Trans-splicing strategy of titin and dysferlin minigenes. (a) Diagram of the trans-splicing tools used for the 3′ titin exon(s) replacement (please note that the diagram is not drawn to scale). From top to bottom are depicted: : The mouse titin minigene construct used for the experiments in which the last 5 exons and last 4 introns of the mouse TTN gene were fused to a V5 epitope followed by a polyadenylation (pA) signal from SV40. The star symbolizes the presence of the FINmaj mutation. : The titin PTMs Mex6 and Mex4-6 consisting of a binding domain (BD) targeting the titin Min-5 or Min-3 introns, followed by an artificial intron (aI) containing a branching point (BP), a polypyrimidine tract (PPT) and an acceptor site (AS) followed by the WT last or last three exons of human titin fused to a 3xFlag epitope.
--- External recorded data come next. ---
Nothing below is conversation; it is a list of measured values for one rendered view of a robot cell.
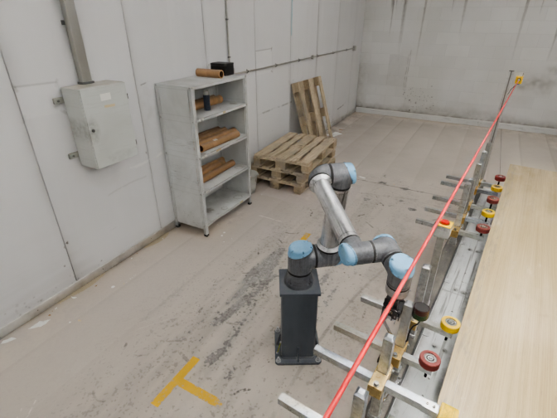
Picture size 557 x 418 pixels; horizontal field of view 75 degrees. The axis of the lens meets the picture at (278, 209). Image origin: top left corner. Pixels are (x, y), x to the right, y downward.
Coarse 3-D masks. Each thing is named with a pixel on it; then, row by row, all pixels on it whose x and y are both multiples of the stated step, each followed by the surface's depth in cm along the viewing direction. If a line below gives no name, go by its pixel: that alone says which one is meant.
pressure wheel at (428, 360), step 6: (420, 354) 146; (426, 354) 147; (432, 354) 147; (420, 360) 145; (426, 360) 144; (432, 360) 144; (438, 360) 144; (426, 366) 143; (432, 366) 142; (438, 366) 142
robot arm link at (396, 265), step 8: (392, 256) 136; (400, 256) 135; (408, 256) 135; (384, 264) 140; (392, 264) 133; (400, 264) 133; (408, 264) 133; (392, 272) 133; (400, 272) 131; (392, 280) 136; (400, 280) 133; (408, 280) 134; (392, 288) 138; (408, 288) 137
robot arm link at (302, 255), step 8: (304, 240) 227; (288, 248) 222; (296, 248) 220; (304, 248) 219; (312, 248) 222; (288, 256) 222; (296, 256) 217; (304, 256) 217; (312, 256) 220; (288, 264) 225; (296, 264) 220; (304, 264) 219; (312, 264) 221; (296, 272) 222; (304, 272) 223
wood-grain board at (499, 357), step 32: (512, 192) 281; (544, 192) 281; (512, 224) 239; (544, 224) 239; (512, 256) 207; (544, 256) 207; (480, 288) 183; (512, 288) 183; (544, 288) 183; (480, 320) 163; (512, 320) 163; (544, 320) 163; (480, 352) 148; (512, 352) 148; (544, 352) 148; (448, 384) 135; (480, 384) 135; (512, 384) 135; (544, 384) 135; (480, 416) 124; (512, 416) 124; (544, 416) 124
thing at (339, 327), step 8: (336, 328) 167; (344, 328) 164; (352, 328) 164; (352, 336) 162; (360, 336) 161; (368, 336) 161; (376, 344) 156; (408, 360) 150; (416, 360) 149; (416, 368) 149
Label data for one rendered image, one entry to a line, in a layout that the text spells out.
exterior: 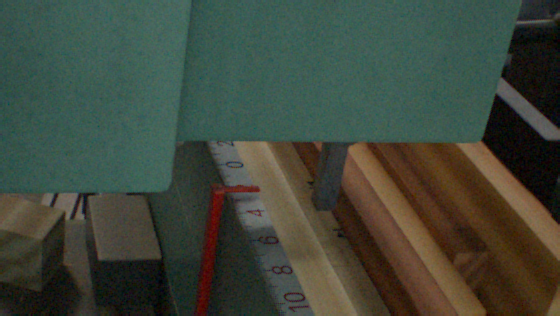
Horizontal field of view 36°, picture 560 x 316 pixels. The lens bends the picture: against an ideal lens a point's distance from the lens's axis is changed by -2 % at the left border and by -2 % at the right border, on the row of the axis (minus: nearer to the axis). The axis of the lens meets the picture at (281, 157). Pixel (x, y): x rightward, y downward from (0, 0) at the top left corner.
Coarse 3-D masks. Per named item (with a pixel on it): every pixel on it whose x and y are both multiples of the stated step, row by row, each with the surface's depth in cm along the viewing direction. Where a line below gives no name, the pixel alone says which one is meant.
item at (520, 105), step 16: (496, 96) 43; (512, 96) 43; (496, 112) 43; (512, 112) 41; (528, 112) 41; (496, 128) 43; (512, 128) 41; (528, 128) 40; (544, 128) 40; (496, 144) 43; (512, 144) 41; (528, 144) 40; (544, 144) 39; (512, 160) 41; (528, 160) 40; (544, 160) 39; (528, 176) 40; (544, 176) 40; (544, 192) 40
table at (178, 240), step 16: (160, 192) 53; (176, 192) 48; (160, 208) 53; (176, 208) 48; (160, 224) 53; (176, 224) 48; (160, 240) 53; (176, 240) 48; (192, 240) 45; (176, 256) 48; (192, 256) 44; (176, 272) 48; (192, 272) 44; (176, 288) 48; (192, 288) 44; (176, 304) 48; (192, 304) 44; (208, 304) 41
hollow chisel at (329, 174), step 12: (324, 144) 38; (324, 156) 38; (336, 156) 38; (324, 168) 38; (336, 168) 38; (324, 180) 38; (336, 180) 38; (312, 192) 39; (324, 192) 39; (336, 192) 39; (324, 204) 39
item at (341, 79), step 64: (256, 0) 30; (320, 0) 31; (384, 0) 31; (448, 0) 32; (512, 0) 33; (192, 64) 30; (256, 64) 31; (320, 64) 32; (384, 64) 33; (448, 64) 33; (192, 128) 32; (256, 128) 32; (320, 128) 33; (384, 128) 34; (448, 128) 35
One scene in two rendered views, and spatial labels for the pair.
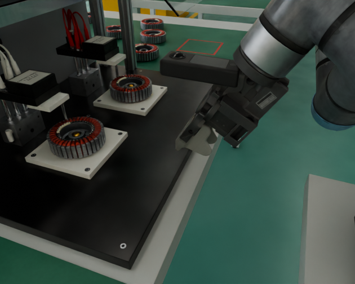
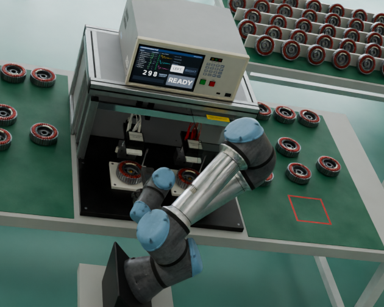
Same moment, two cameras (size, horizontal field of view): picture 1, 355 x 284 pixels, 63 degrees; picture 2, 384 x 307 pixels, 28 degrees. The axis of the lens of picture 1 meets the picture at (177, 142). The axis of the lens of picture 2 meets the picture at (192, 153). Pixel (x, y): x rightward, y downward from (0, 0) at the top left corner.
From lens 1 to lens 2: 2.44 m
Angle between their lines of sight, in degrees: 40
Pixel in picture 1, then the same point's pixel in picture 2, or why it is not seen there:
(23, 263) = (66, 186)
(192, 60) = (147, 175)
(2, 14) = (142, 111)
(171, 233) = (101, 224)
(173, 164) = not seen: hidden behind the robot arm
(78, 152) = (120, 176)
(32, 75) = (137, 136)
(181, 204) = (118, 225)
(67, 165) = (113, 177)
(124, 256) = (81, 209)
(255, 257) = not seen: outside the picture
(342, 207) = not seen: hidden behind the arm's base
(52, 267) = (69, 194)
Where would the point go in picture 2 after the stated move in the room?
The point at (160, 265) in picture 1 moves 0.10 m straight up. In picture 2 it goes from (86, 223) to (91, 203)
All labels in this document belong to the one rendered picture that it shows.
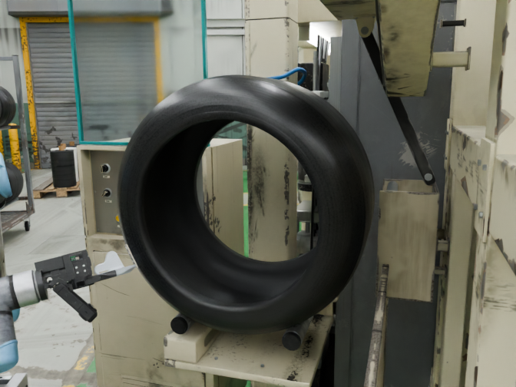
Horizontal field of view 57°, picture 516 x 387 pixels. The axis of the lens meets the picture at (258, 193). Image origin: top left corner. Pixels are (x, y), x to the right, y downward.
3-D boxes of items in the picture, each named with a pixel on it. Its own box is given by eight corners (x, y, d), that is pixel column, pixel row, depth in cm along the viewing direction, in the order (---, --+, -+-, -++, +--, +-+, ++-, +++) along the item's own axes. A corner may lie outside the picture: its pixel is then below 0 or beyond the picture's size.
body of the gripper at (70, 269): (89, 248, 107) (31, 262, 103) (98, 286, 106) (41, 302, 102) (89, 249, 114) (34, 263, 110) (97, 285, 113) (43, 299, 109)
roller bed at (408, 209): (379, 272, 149) (383, 178, 143) (429, 276, 145) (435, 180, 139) (375, 297, 130) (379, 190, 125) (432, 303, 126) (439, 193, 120)
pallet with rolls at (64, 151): (52, 184, 827) (47, 141, 813) (100, 183, 841) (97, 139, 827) (33, 199, 712) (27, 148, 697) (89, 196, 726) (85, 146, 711)
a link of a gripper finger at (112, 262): (132, 245, 111) (90, 256, 108) (137, 270, 110) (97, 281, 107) (130, 246, 114) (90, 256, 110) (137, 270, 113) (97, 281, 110)
The location of the oligonucleotides used to discriminate the trans-spliced RNA from the minigene and PTM transcripts is indicated by arrows 1-1′-2–3 and 4. Their sequences are given in Supplementary Table S1. (b) Diagram of the trans-splicing tools used for 3′ dysferlin exon replacement. The minigene carries the genomic sequence from exon 47 to intron 49, followed by a merge of the last 6 dysferlin exons fused to a V5 tag followed by a SV40 pA signal. The PTM provides the last 6 exons of dysferlin and carries the same aI as the titin PTM, with a specific BD that targets dysferlin intron 49. The location of the oligonucleotides used to discriminate trans-spliced RNA is indicated by arrows a, b, c, and d, and their sequences are given in Supplementary Table S1.